The Creativity Center is now looking to raise money for the center by having people in the community sponsor the mobiles so they can be placed in either the school that created them, the BCPA lobby, or the sponsors own home or business.

“The more support we have from the community, the more programs like this we can present to the community,” Cowger said. “The money we receive from the sponsors will go towards continuing our programming here at the Creativity Center.”

All $250 sponsors will receive recognition on a plaque in the BCPA lobby, a framed certificate of support, and recognition in a playbill.

The Creativity Center is a 33,000 sq. ft. former medical building, which is located directly north of the BCPA. The center is currently hosting a variety of arts-education programs and developing partnerships with community art organization to provide space for rehearsals, performance, and instruction.

“It’s kind of sterile and ugly right now, but its perfectly safe and provides space for artists to create,” Cowger said. “We want to use it right now and establish a need in the community for a place like this.”

The center is looking to raise public awareness and community support for the center in hopes of a successful large scale fundraiser in the future.
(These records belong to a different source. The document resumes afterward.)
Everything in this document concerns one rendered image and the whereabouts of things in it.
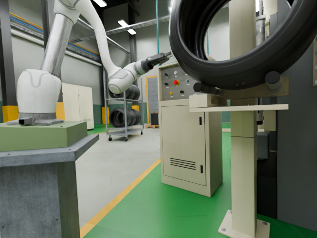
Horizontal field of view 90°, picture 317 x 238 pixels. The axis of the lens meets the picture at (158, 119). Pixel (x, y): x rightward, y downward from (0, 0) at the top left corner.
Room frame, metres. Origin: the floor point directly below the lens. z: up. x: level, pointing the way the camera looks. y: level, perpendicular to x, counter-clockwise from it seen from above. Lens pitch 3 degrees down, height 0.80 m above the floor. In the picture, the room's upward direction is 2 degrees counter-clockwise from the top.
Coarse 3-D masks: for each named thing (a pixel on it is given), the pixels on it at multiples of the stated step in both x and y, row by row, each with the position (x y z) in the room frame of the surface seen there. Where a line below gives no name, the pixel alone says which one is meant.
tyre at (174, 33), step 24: (192, 0) 0.87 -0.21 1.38; (216, 0) 0.92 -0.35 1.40; (288, 0) 0.74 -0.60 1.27; (312, 0) 0.48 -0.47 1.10; (192, 24) 0.97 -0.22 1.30; (288, 24) 0.51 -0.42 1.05; (312, 24) 0.50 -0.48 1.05; (192, 48) 0.99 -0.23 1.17; (264, 48) 0.55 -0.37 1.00; (288, 48) 0.53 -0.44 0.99; (192, 72) 0.73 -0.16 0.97; (216, 72) 0.65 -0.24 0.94; (240, 72) 0.61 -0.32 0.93; (264, 72) 0.59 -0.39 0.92
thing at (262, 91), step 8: (280, 80) 0.82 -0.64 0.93; (288, 80) 0.81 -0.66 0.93; (248, 88) 0.91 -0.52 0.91; (256, 88) 0.89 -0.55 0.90; (264, 88) 0.87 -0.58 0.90; (280, 88) 0.82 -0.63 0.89; (288, 88) 0.81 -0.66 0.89; (224, 96) 0.99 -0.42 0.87; (232, 96) 0.96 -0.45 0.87; (240, 96) 0.94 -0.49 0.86; (248, 96) 0.91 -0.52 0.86; (256, 96) 0.89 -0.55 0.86; (264, 96) 0.87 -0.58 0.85; (272, 96) 0.85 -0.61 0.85
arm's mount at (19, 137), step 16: (0, 128) 0.66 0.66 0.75; (16, 128) 0.67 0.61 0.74; (32, 128) 0.68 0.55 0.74; (48, 128) 0.69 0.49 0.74; (64, 128) 0.71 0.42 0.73; (80, 128) 0.91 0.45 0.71; (0, 144) 0.66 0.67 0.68; (16, 144) 0.67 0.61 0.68; (32, 144) 0.68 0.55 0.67; (48, 144) 0.69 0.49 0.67; (64, 144) 0.70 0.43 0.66
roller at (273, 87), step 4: (272, 72) 0.56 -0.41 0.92; (276, 72) 0.56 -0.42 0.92; (268, 76) 0.57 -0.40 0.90; (272, 76) 0.56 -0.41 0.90; (276, 76) 0.56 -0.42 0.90; (268, 80) 0.57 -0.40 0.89; (272, 80) 0.56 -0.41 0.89; (276, 80) 0.56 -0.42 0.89; (268, 84) 0.59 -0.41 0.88; (272, 84) 0.57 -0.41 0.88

“Eventually we’re going to have a large scale fundraising campaign so we can really make this place amazing,” Cowger said.  “We want to renovate the entire building and make it into a mix used community art center.”

The post renovation center will include such things as a black box theatre, classrooms for fine art instruction, dance studios, music practice rooms, a recording studio, office space, and more. The center hopes to inspire a variety of types of art and make quality space for community art organizations more accessible.